We analyzed 194 healthy controls of different self-described ethnicities to determine if the variants represented polymorphisms.²⁰  Most important was the n58 (G>A) substitution, which was observed in 5 blacks, and the n228 (G>A), found in a single black (Table 1). We also found the n21 (C>T) substitution at the 5′ upstream region. Two black MDS patients and a single black AA patient showed the n58 (G>A) polymorphism, and a single AA patient showed the n228 (G>A) polymorphism²¹  (Table 1). For the n228 (G>A) polymorphism, this base pair is disrupted within a hypervariable paired region (Figure 1) and would not be predicted to be important in the required secondary structure of TERC.
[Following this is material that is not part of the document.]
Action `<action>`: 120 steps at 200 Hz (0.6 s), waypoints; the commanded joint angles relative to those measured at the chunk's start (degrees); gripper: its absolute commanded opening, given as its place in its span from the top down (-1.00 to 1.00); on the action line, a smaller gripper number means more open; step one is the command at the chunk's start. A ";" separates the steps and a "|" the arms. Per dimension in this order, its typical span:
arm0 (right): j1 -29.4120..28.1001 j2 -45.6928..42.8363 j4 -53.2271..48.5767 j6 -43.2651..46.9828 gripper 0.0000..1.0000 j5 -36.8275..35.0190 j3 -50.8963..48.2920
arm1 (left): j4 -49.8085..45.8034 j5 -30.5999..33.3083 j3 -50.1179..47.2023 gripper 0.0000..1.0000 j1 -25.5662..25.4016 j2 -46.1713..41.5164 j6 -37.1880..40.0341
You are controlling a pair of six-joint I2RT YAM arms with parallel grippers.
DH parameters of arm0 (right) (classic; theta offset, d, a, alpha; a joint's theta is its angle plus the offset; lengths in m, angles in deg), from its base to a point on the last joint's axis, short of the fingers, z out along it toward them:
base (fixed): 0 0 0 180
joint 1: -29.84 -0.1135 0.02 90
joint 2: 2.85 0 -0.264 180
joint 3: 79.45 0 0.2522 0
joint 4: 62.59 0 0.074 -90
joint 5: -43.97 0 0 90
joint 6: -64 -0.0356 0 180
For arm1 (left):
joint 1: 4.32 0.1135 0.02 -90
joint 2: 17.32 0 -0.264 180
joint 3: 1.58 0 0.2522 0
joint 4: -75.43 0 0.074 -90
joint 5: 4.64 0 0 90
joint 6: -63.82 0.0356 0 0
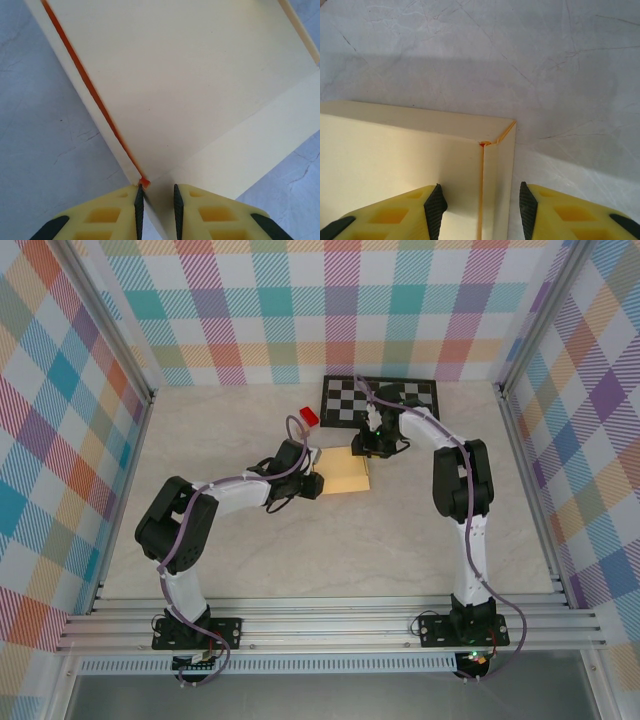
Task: Fold the paper box
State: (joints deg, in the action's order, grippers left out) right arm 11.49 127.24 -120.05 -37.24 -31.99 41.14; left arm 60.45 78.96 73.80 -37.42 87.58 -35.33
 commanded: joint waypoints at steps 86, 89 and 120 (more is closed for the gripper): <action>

Our results and data on a small number of patients reported in correspondence^22,23  stand in particular contrast to those reported by Vulliamy et al¹¹ ; the sequence substitution that they identified in their cases of idiopathic and presumed constitutional AA—n58 (G>A)—is unlikely to represent a true mutation, being present in a large proportion of healthy black individuals. When these cases are subtracted, the English series contains only 2 patients with a clinical diagnosis of constitutional AA with TERC mutations, at n72 (C>G) and n110-113 (deletion GACT).¹¹ 

Finally, we and others have reported short telomeres in a substantial proportion of patients with AA.^15,24,25  While many such examples were studied in the current study, TERC mutations were not found; of course, other components of the telomerase complex might be affected and thus explain the telomere shortening. Mutations in appropriate crucial regions of these genes could result in a phenotype similar to those associated with TERC abnormalities. Therefore, we cannot rigorously exclude cryptic DKC owing to mutations in telomerase complex components other than TERC in marrow failure syndromes.